The MeVer DeepFake Detection Service: Lessons Learnt from Developing and Deploying in the Wild

Authors: Spyridon Baxevanakis, Giorgos Kordopatis-Zilos, Panagiotis Galopoulos, Lazaros Apostolidis, Killian Levacher, Ipek B. Schlicht, Denis Teyssou, Ioannis Kompatsiaris, Symeon Papadopoulos

Published: 2022-04-27 10:20:44+00:00

AI Summary

This paper introduces the MeVer DeepFake detection service, a web service employing a model ensemble for detecting deep learning manipulations in images and videos. The service is designed for robustness and transparency, incorporating a model card for clear documentation and evaluation against adversarial attacks.

Abstract

Enabled by recent improvements in generation methodologies, DeepFakes have become mainstream due to their increasingly better visual quality, the increase in easy-to-use generation tools and the rapid dissemination through social media. This fact poses a severe threat to our societies with the potential to erode social cohesion and influence our democracies. To mitigate the threat, numerous DeepFake detection schemes have been introduced in the literature but very few provide a web service that can be used in the wild. In this paper, we introduce the MeVer DeepFake detection service, a web service detecting deep learning manipulations in images and video. We present the design and implementation of the proposed processing pipeline that involves a model ensemble scheme, and we endow the service with a model card for transparency. Experimental results show that our service performs robustly on the three benchmark datasets while being vulnerable to Adversarial Attacks. Finally, we outline our experience and lessons learned when deploying a research system into production in the hopes that it will be useful to other academic and industry teams.


Key findings
The MeVer service shows robust performance on CelebDF and WildDeepFake datasets, achieving high balanced accuracy.
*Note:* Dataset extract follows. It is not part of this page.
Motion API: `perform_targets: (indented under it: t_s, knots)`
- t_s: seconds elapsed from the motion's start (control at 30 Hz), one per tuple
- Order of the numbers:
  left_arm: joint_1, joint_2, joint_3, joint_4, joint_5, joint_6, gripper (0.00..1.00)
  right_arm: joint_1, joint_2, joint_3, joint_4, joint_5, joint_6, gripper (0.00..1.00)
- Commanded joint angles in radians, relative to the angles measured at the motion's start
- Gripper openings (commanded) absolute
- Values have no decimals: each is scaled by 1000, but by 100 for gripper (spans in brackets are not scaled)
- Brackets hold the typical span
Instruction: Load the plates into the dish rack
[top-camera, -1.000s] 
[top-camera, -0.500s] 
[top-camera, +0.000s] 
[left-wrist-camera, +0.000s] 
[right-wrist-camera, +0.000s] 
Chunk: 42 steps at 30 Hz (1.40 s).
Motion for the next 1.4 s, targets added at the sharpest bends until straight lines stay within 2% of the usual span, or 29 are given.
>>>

However, performance is lower on FaceForensics++, particularly for Expression Swap manipulations. The service is vulnerable to adversarial attacks, highlighting a need for further research in robustness.
Approach
The service uses a multi-stage pipeline: it downloads and preprocesses media, detects and clusters faces, and then uses an ensemble of five EfficientNet and DETR-based models for inference, aggregating predictions for a final DeepFake probability score.
Datasets
FaceForensics++, CelebDF-V2, WildDeepFake
Model(s)
Ensemble of five models: EfficientNet-b4 (3 variations with DETR transformer head), EfficientNet-V2-m
Author countries
Greece, Ireland, Germany, France